Activity – List each line of the data that holds the string "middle".
Exercise inputs START
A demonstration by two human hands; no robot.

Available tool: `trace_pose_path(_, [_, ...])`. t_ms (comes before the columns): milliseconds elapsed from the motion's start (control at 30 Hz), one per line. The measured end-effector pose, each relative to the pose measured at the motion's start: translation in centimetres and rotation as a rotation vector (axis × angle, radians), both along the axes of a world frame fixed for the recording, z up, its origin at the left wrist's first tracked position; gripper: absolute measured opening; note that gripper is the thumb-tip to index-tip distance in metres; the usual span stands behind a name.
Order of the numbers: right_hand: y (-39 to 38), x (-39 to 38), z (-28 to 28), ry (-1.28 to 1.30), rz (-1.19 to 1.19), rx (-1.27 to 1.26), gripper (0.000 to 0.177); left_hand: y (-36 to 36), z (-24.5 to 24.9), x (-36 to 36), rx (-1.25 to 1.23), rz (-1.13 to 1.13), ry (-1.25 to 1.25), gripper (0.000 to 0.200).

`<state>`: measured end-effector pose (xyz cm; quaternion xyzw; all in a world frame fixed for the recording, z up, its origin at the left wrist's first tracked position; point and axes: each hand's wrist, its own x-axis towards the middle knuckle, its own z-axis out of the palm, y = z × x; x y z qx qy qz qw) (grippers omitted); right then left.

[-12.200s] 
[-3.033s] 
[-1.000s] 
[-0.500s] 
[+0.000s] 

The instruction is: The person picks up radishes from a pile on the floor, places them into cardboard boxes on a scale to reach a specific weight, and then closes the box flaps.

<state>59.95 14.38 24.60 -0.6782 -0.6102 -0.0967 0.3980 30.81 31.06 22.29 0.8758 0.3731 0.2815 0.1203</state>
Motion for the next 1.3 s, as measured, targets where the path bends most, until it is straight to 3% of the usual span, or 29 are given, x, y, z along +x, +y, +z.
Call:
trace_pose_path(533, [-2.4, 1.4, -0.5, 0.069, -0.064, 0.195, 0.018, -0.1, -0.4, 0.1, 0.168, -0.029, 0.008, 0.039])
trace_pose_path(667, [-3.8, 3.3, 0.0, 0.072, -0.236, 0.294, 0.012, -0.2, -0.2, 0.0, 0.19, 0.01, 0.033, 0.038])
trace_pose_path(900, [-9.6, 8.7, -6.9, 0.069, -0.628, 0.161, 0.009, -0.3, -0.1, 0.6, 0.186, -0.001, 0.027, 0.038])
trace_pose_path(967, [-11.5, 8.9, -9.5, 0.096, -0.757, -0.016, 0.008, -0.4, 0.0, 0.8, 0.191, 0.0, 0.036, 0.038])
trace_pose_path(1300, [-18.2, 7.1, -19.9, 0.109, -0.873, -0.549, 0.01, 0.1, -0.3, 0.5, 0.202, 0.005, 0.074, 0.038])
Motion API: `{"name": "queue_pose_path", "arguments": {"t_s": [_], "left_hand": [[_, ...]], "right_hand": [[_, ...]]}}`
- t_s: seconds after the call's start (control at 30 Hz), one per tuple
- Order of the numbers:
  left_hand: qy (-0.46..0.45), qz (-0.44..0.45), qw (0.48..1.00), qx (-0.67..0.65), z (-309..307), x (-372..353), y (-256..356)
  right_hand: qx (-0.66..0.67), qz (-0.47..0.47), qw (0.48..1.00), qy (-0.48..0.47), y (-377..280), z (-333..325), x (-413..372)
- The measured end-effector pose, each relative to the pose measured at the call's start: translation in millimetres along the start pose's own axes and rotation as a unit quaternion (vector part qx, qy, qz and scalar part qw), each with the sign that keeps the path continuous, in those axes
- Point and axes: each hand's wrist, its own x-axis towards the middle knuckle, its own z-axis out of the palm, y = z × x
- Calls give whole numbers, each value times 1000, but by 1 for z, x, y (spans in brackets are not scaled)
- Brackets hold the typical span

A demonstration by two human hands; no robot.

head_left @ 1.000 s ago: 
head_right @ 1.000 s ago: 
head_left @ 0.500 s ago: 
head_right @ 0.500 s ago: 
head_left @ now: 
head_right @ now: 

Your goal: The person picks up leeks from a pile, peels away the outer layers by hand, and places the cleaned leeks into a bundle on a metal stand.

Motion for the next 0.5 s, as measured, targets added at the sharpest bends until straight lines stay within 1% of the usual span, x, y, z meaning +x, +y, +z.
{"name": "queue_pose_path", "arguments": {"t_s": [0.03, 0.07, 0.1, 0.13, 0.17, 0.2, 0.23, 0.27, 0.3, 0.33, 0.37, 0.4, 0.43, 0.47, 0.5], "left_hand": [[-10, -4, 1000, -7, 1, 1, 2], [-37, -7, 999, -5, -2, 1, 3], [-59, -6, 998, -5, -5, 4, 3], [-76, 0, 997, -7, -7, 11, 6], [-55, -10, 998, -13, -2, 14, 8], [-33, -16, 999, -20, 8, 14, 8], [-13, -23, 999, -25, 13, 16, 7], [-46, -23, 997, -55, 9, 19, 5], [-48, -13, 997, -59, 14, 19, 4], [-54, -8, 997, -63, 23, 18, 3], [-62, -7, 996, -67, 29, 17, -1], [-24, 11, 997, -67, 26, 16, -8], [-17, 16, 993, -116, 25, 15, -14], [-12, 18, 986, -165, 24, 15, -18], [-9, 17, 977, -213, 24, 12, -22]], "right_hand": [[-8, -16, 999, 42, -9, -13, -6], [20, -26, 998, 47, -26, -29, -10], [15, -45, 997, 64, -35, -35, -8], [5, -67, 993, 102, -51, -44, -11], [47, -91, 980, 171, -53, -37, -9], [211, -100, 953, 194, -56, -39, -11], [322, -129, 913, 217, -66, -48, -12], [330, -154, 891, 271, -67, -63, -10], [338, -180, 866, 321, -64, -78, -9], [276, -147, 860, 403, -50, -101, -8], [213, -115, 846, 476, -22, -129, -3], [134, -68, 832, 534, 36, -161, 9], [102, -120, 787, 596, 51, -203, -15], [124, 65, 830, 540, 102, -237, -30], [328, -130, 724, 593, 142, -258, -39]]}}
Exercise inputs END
Result of this task –
`<state>`: measured end-effector pose (xyz cm; quaternion xyzw; all in a world frame fixed for the recording, z up, its origin at the left wrist's first tracked position; point and axes: each hand's wrist, its own x-axis towards the middle knuckle, its own z-axis out of the palm, y = z × x; x y z qx qy qz qw) (grippers omitted); right then left.
- Point and axes: each hand's wrist, its own x-axis towards the middle knuckle, its own z-axis out of the palm, y = z × x

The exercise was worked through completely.